En 1889, l'affaire rebondit quand Louis-Pilate de Brinn’Gaubast a la malencontreuse idée de dérober les brouillons des Lettres de mon mon moulin chez les Daudet alors qu'il était précepteur pour Lucien Daudet,
le fils d'Alphonse. Celui-ci mit tout en œuvre pour récupérer les
brouillons, jetant une fois de plus le doute sur la paternité de ses
écrits quand le larcin devint public44.
En 1912, un ami de Paul Arène, Léopold Dauphin, écrit45 :
« Il y a justice à réviser quelque peu ce procès [celui fait par Mirbeau] qui fit grand bruit à l'époque. L'article des Grimaces
pouvait le [Paul Arène] brouiller avec Daudet ; désavouer Mirbeau,
c'était s'en faire un ennemi. Pour sortir de cette impasse, il dut faire
appel à toute la finesse de son esprit et c'est ainsi qu'il écrivit
trois jours après dans Gil Blas une chronique exquise où sans
complètement démentir Mirbeau, il tâchait de conserver une amitié qui
lui était chère. Oui, à quelques lettres, la collaboration de mon ami
fut possible, mais dans la mesure que voici, je la crois d'autant plus
vraie que mon ami me la laissa souvent deviner. […] On écrivait des
histoires jolies, les deux plumes puisant au même encrier, on se
montrait ces feuillets noircis et, comme les deux manières d'écrire
s'étaient identifiées, ils en arrivaient à ne plus savoir lequel des
deux les avaient écrits. Et je crois être bien près de la stricte vérité
en disant que là seulement doit se borner la part de collaboration de
Paul Arène à quelques-unes des Lettres de mon moulin. »
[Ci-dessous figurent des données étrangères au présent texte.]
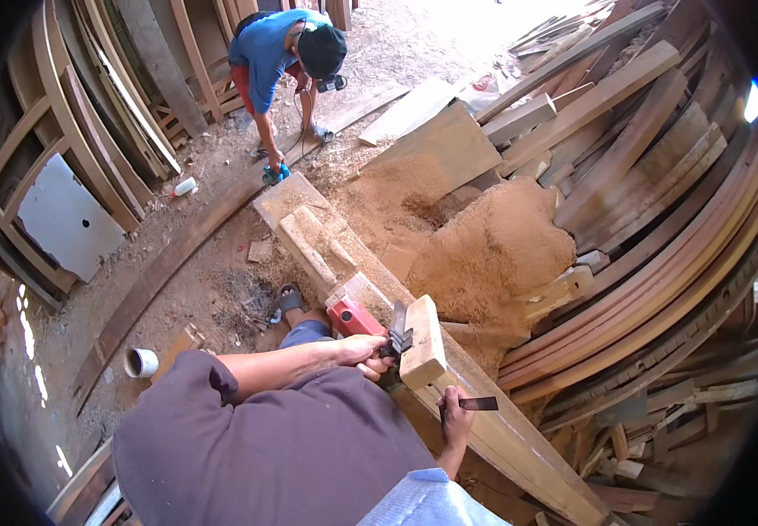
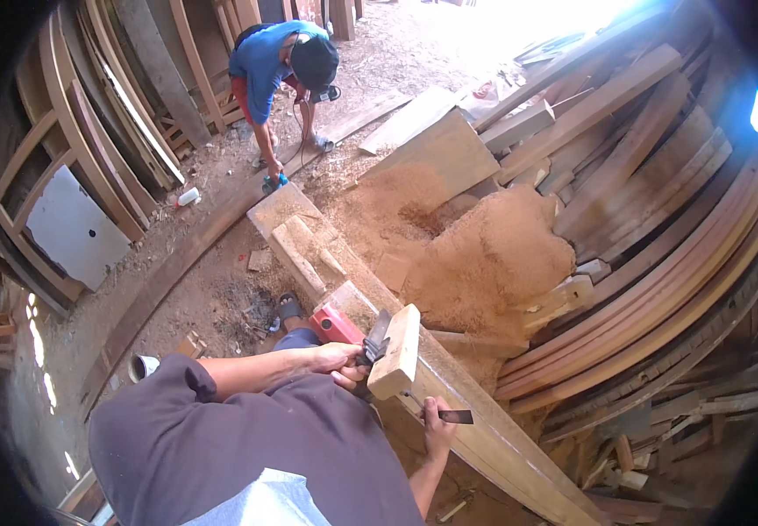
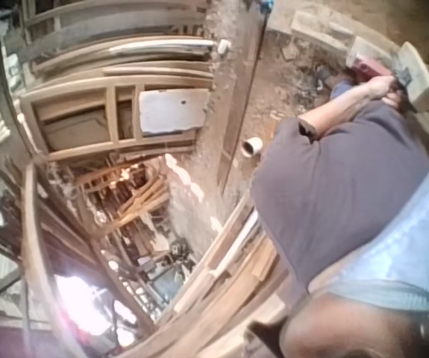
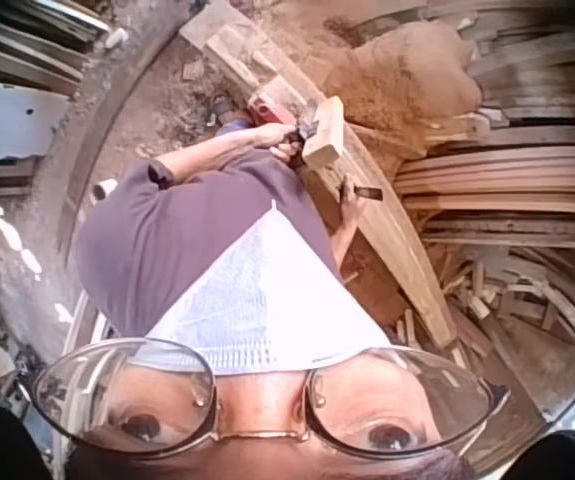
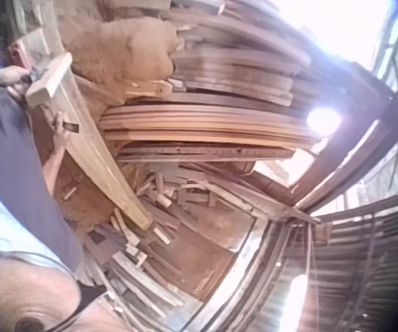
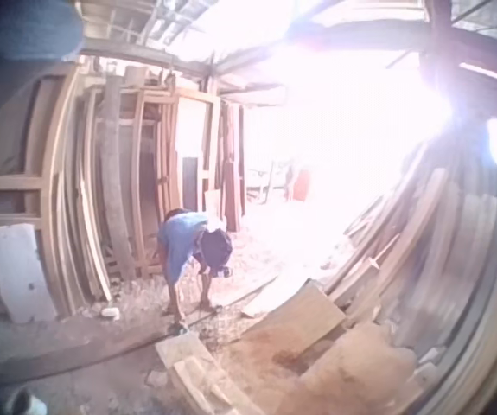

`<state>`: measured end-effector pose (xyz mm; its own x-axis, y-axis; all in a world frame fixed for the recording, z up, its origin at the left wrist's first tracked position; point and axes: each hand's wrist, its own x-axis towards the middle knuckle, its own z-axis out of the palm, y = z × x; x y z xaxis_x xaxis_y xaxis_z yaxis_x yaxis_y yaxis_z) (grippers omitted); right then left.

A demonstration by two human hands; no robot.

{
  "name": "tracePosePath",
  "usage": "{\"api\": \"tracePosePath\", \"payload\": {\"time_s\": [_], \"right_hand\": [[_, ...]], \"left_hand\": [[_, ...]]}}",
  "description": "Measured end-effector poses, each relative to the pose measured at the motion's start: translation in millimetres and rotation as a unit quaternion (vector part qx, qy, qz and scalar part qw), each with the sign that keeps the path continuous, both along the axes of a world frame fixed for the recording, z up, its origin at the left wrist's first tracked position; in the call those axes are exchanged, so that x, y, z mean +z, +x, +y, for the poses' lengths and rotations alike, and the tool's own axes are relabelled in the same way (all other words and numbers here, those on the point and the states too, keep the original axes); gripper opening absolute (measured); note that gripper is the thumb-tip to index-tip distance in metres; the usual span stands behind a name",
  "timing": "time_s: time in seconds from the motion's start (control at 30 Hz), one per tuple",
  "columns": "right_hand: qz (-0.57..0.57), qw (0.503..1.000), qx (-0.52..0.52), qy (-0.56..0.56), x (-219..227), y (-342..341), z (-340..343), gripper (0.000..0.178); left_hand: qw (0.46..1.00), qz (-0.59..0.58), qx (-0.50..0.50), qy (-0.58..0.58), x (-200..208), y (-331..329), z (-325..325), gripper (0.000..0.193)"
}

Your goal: The person measures and sets up a wooden guide on a circular saw using a metal ruler, then cuts along a wooden plank with the circular saw.

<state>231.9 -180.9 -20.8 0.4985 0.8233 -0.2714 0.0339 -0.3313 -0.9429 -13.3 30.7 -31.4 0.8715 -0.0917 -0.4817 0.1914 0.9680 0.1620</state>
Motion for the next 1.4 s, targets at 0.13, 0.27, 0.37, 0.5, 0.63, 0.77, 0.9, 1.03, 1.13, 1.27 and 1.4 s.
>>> {"api": "tracePosePath", "payload": {"time_s": [0.13, 0.27, 0.37, 0.5, 0.63, 0.77, 0.9, 1.03, 1.13, 1.27, 1.4], "right_hand": [[0.018, 1.0, -0.015, 0.017, -2.1, 0.4, -2.6, 0.035], [0.036, 0.998, -0.04, 0.021, 1.7, -3.0, -1.5, 0.031], [0.039, 0.998, -0.042, 0.03, 1.2, 0.3, 4.6, 0.032], [0.039, 0.998, -0.037, 0.043, -3.6, 1.7, 3.4, 0.032], [0.06, 0.997, -0.041, 0.03, 3.6, -1.7, 5.6, 0.037], [0.055, 0.997, -0.045, 0.027, -1.5, 0.4, 1.8, 0.035], [0.044, 0.998, -0.041, 0.035, 3.8, -3.1, 3.3, 0.033], [0.052, 0.997, -0.044, 0.04, 5.3, -5.5, 2.9, 0.032], [0.052, 0.995, -0.058, 0.054, 0.6, -4.9, 1.6, 0.026], [0.062, 0.994, -0.081, 0.027, 4.4, -7.3, 2.4, 0.032], [0.075, 0.993, -0.08, 0.041, -3.8, -3.0, -2.3, 0.026]], "left_hand": [[0.957, 0.133, -0.085, 0.244, 37.8, 0.8, 7.8, 0.035], [0.939, 0.024, 0.003, 0.343, 26.9, -23.6, 16.5, 0.025], [0.801, 0.064, -0.035, 0.595, 48.5, -21.6, 14.3, 0.052], [0.796, 0.131, -0.01, 0.591, 70.4, -18.0, 15.6, 0.045], [0.823, 0.111, -0.006, 0.557, 67.8, -20.2, 17.6, 0.042], [0.845, 0.056, -0.018, 0.531, 50.7, -22.6, 21.7, 0.032], [0.946, -0.033, -0.024, 0.322, 27.2, -29.6, 27.1, 0.027], [0.957, -0.006, 0.003, 0.289, 43.3, -29.5, 21.1, 0.026], [0.884, 0.011, -0.019, 0.467, 53.6, -29.9, 16.3, 0.028], [0.718, 0.059, -0.08, 0.689, 62.0, -27.4, 17.4, 0.036], [0.844, -0.007, -0.053, 0.534, 47.7, -30.1, 19.6, 0.035]]}}
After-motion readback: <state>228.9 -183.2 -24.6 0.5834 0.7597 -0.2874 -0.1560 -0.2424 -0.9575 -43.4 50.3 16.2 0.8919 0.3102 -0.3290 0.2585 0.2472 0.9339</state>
La collaboration de Paul Arène aux Lettres est certaine, tout au moins pour les textes qui ont paru d'abord dans L'Événement.
Néanmoins, il est impossible d'en déterminer l'étendue, les manuscrits
n'étant pas connus. La subtile réponse d'Arène à Mirbeau lave Daudet des
accusations de plagiat et lui reconnaît la paternité des sujets, mais
confirme son implication dans « la moitié à peu près » des nouvelles du
recueil. Arène se garde bien d'en préciser l'étendue : « du diable si je
m'en souviens ». D'autre part, Julia Daudet, l'épouse de Daudet, a elle aussi collaboré aux textes écrits en 1868-18695.